In a water environment, hydrogen bonds and their relative strength play a crucial role in protein–ligand interactions, especially when the mechanism involves hydrolysis, where water is essential for breaking down a chemical⁵⁴. These hydrogen bonds form when an electronegative atom from a hydrogen-bond acceptor comes into contact with a hydrogen atom directly bonded to an electronegative atom from a hydrogen-bond donor⁵⁵.

In this study, we examined the intermolecular hydrogen bonds formed between Tubulin and the selected compounds (Pred3, Pred13, Pred28, and Colchicine). The results, presented in Fig. 5D, show that Pred28 and Colchicine have the most significant H-bond spectra among all the simulated compounds, with average H-bonds of 1.75 and 1.94, respectively. In contrast, Pred3 and Pred13 formed fewer intermolecular H-bonds with their receptor, averaging 1.37 and 1.02 H-bonds, respectively. This finding aligns with earlier RMSD and RMSF analyses, further supporting that Pred28 is the best compound, as the H-bonding spectrum results corroborate this conclusion.

Conclusion

In this study, we have demonstrated the potential of 1,2,4-triazine-3(2H)-one derivatives as effective Tubulin inhibitors through a comprehensive application of QSAR modeling, molecular docking, and molecular dynamics simulations. These findings not only enhance our understanding of the chemical interactions necessary for Tubulin inhibition but also highlight the robust potential of these compounds to serve as templates for developing new anticancer drugs. The integration of multiple computational techniques has allowed for a nuanced assessment of the compounds' interactions with Tubulin, revealing that among the tested derivatives, Pred28 emerged as a particularly promising candidate due to its stability and strong binding affinity.

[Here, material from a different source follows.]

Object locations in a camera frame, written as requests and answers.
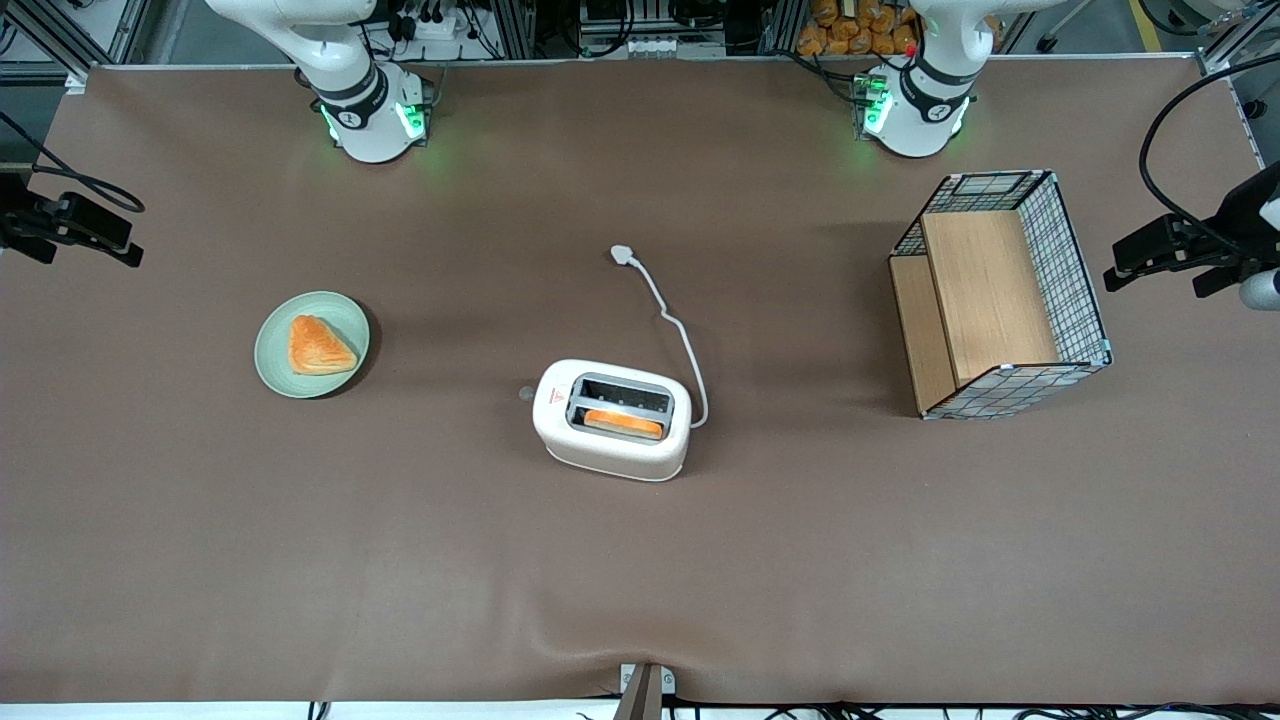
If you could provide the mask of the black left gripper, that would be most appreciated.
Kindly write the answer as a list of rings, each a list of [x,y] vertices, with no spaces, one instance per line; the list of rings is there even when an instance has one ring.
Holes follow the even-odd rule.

Our study extends beyond the conventional discovery phase to provide a detailed characterization of the dynamic interactions and stability profiles of these inhibitors, setting the stage for future in vitro and in vivo evaluations. Furthermore, our research contributes to the ongoing efforts to optimize anticancer therapies by providing a clearer pathway for the rational design of drug candidates. By identifying and characterizing novel inhibitors that can potentially overcome resistance mechanisms or reduce adverse effects associated with current treatments, this work paves the way for more targeted and effective cancer treatment strategies. Looking forward, the promising results obtained from Pred28 warrant further investigation to confirm its therapeutic value and explore its efficacy in clinical settings. Additionally, the methodologies applied in this study can be adapted to other therapeutic targets and diseases, underscoring the versatility and impact of computational approaches in modern drug discovery. In conclusion, the findings from this study not only advance our knowledge of the molecular underpinnings of Tubulin inhibition but also provide a solid foundation for the future development of more effective and safer anticancer therapies. As we continue to explore these novel compounds, it is our hope that they will contribute to a more effective arsenal against cancer, ultimately improving patient outcomes.